Viterbo – “Un lavoro continuo di accumulo. Non prendo più appunti. Ormai aspetto. E quando arriva, come una febbre, anche all’alba o in piena notte, di getto scrivo. Aspetto. E quando arriva scrivo”. Ha aperto così, Antonello Ricci, la presentazione del suo libro “Giardino e morte del signor Palomar”.
Un lavoro che si può definire autobiografico per narrare quella storia che gli “ballava in pancia da tutta una vita”.

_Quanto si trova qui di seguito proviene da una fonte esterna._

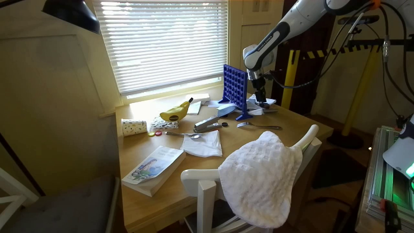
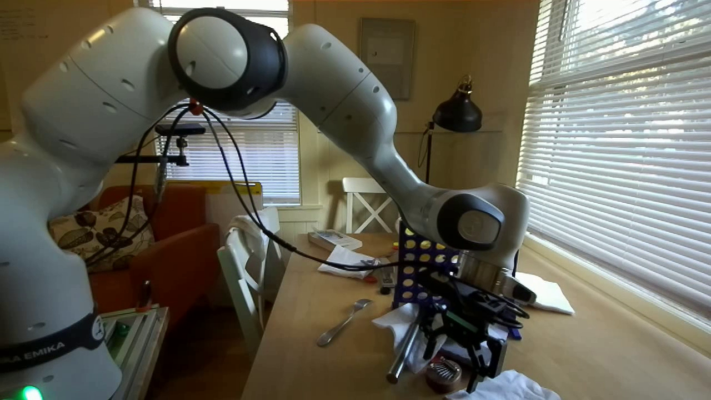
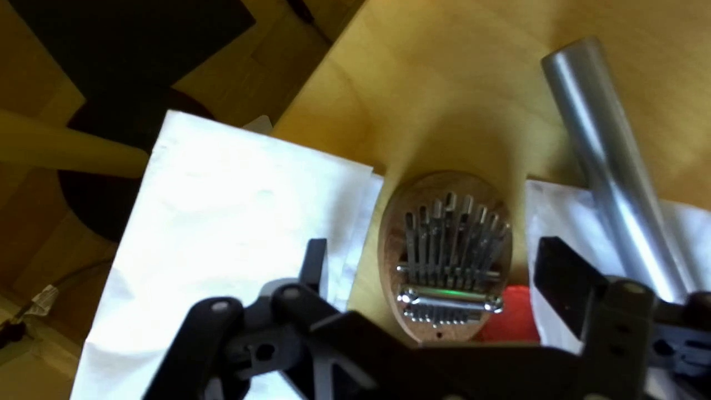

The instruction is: Move the tin to the left

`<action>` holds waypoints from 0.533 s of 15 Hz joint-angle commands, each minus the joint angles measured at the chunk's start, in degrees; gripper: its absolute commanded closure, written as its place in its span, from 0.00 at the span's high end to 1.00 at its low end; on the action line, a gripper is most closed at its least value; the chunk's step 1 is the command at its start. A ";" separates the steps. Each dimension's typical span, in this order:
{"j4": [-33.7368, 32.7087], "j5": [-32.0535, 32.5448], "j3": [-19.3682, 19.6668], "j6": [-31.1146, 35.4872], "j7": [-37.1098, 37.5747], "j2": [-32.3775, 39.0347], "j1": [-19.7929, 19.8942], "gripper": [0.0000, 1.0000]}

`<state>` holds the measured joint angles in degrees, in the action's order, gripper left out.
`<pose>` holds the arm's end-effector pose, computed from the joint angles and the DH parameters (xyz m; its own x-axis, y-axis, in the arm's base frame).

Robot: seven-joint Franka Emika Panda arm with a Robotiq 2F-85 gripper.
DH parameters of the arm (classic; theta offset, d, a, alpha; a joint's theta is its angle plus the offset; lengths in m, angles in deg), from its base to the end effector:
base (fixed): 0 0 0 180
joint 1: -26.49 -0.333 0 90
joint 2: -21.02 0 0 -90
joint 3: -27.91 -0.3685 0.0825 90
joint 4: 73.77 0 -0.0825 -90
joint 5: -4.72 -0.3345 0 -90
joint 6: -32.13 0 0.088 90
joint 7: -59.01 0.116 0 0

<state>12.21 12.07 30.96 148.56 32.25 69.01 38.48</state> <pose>0.6531 -0.1768 0.2096 0.9027 0.2740 -0.3318 0.2835 -0.9588 -0.0203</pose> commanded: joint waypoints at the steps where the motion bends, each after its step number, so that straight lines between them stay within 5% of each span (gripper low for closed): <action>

Scoprendo un suo nuovo aspetto, oltre la narrazione. Introdotto dalle percussioni di Roberto Pecci. Accolto dall’assessore alla cultura Antonio Delli Iaconi.
Venerdì 13 aprile, nella sala del consiglio comunale di Viterbo. Con la presentazione e moderazione del giornalista Massimiliano Mascolo. E con la partecipazione del suo caro amico Marco D’Aureli.
“In questi ultimi anni ho vissuto attorno a me una esperienza di stima, amicizia e affetto che mi scalda il cuore – spiega Antonello Ricci -. Solo che ci sono momenti in cui, quando si fa un lavoro come il mio, si va avanti, tra tante persone, ma poi si è da soli. Io prima vado e poi torno. E rimango a mezza strada. Tra il calore di tante persone e la mia solitudine introspettiva. Cercando di raccontare quello che vedo e scopro. Una immagine abbastanza solare e a tutto tondo. Invece questo libro è una storia diversa. Che viene dalla pretesa di dare voce a una parte più oscura di me. Che ogni tanto affiora. Viene a galla”.
Poi il fido amico di Ricci, Marco D’Aureli, ha voluto dare un suo contributo. Spiegando quello che ha condiviso con l’amico Antonello, oltre la banda del racconto. Marco D’Aureli ha qualcosa da raccontare sulla genesi di questo libro.
“Io questo libro l’ho visto nascere in diretta e quando l’ho incontrato nella sua forma fisica l’ho riconosciuto. La sua fisiologia mi era nota. Perché Antonello ha l’abitudine di raccontarsi a me. Soprattutto nei nostri tanti viaggi in macchina. Questo avviene sempre guidando e andando da qualche parte. Lui con gli occhiali da sole sugli occhi. Spalmato sul sedile del viaggiatore con il suo sigaro, a raccontarmi. E io mio sento un interlocutore come nei dialoghi di Platone. Ne esco arricchito”, spiega D’Aureli.
Poi aggiunge, “una volta, in una intervista a Roma, si era arrivati a parlare anche di Santa Rosa. Tra le tante cose. La cosa che più colpisce è come la qualità della ricerca, la complessità delle interpretazioni e la capacità di cogliere nessi abbia trovato una forma di restituzione molto strana. Come in questi scritti. In questo libro. Che però funziona. E’ ficcante e puntuale. Attraverso le strade della rievocazione e dello spessore lascia trasparire sfumature di ogni pensiero”.
Antonello Ricci in questo volume scopre un nuovo lato di sè. Va oltre il narratore. Veste in cui si è più soliti vederlo. E scava e dipinge la sua tela introspettiva. Lasciando segnali che vanno al di là di un racconto circoscritto.
Attraverso messaggi che, partendo da tanti particolari apparentemente sparsi, raggiungono concetti più universali. Accomunando gli sguardi di chi non si accontenta di una storia e basta. Ma della sua profondità. Cercando nella ricchezza delle sfaccettature un appagamento più completo. Che accompagni e completi il senso di una intima ricerca.